The occurrence of distinct genetic defects affecting the generation of T cell-derived suppressor factor (TsF) or the suppressive activity of such TsF was investigated. For the synthetic polypeptide l-glutamic acid50-l-tyrosine50 (GT), it could be shown that the nonsuppressor strain A/J fails to produce suppressor T cells (Ts1) capable of GT TsF generation upon challenge with GT. Conversely, B6, another nonsuppressor strain, produces GT-TsF active on other allogeneic strains such as A/J, but itself fails to be suppressed by this material. (B6A)F1 mice both make GT-TsF, and are suppressed by it.
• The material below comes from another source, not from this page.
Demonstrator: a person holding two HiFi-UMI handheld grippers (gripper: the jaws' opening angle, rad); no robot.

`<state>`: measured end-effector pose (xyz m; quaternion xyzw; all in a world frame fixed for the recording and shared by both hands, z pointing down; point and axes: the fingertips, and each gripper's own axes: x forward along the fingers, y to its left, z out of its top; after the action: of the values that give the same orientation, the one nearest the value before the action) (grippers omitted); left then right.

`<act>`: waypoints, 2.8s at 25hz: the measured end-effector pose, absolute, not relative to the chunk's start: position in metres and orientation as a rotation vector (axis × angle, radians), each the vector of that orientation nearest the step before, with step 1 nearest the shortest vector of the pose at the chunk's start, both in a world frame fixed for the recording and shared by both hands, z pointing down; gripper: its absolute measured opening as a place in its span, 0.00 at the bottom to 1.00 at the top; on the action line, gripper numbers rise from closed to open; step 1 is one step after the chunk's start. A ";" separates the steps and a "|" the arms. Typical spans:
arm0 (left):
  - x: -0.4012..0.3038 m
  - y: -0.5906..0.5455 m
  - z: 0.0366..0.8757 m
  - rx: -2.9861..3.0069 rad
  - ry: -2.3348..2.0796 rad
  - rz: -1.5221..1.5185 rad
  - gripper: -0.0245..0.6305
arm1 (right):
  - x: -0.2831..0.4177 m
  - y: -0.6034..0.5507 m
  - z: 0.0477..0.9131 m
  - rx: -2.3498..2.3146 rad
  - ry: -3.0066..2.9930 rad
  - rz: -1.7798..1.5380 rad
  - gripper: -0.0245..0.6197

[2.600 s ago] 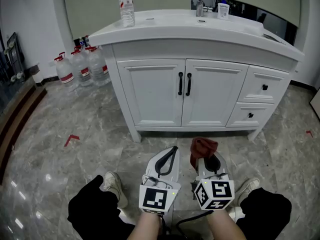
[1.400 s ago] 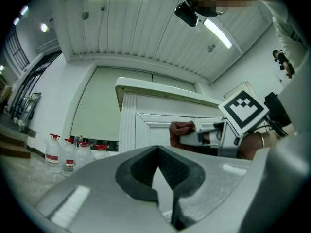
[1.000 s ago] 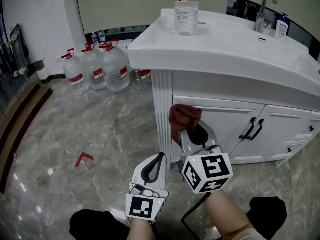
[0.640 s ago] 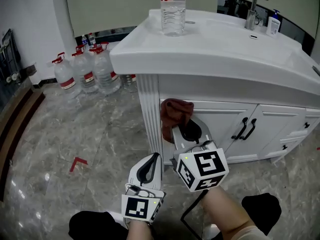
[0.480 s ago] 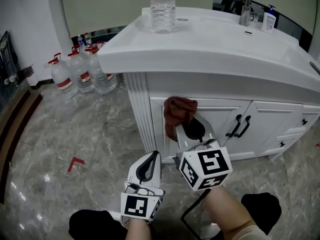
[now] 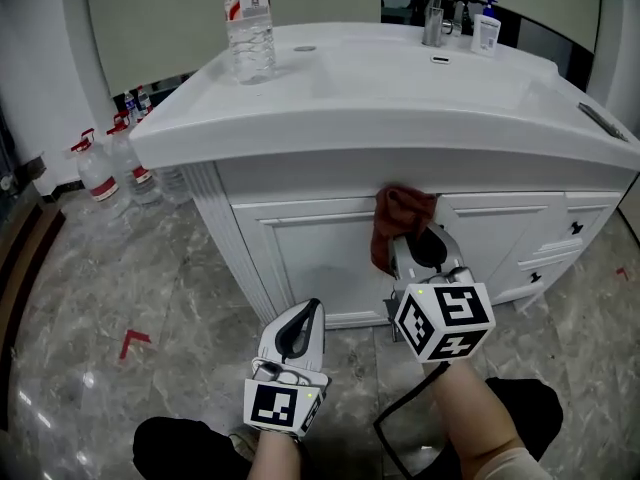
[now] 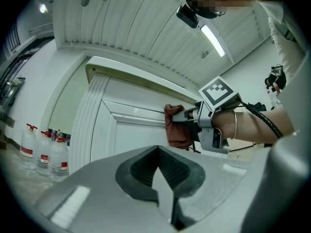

Further experiments revealed that the production of GT-TsF and the ability to be suppressed by GT-TsF are under the control of H-2-linked genes. Finally, the defect in GT-TsF activity in B6 mice was shown to be exquisitely antigen specific, in that this strain can be suppressed by a closely related TsF specific for l-glutamic acid60-l-alanine30-l-tyrosine10. It is suggested that H-2 (I) control of suppressor T cell (Ts) activity may reflect the involvement of I-A and I-C gene products in antigen presentation to Ts in analogy with other T cell subsets, and that TsF function might also involve such presentation, in this case of the idiotypic structures of the TsF-combining site. Predictions deriving from this hypothesis are discussed, including the possibility that H-2 linked immune response genes regulate auto-antiidiotypic responses in immune networks.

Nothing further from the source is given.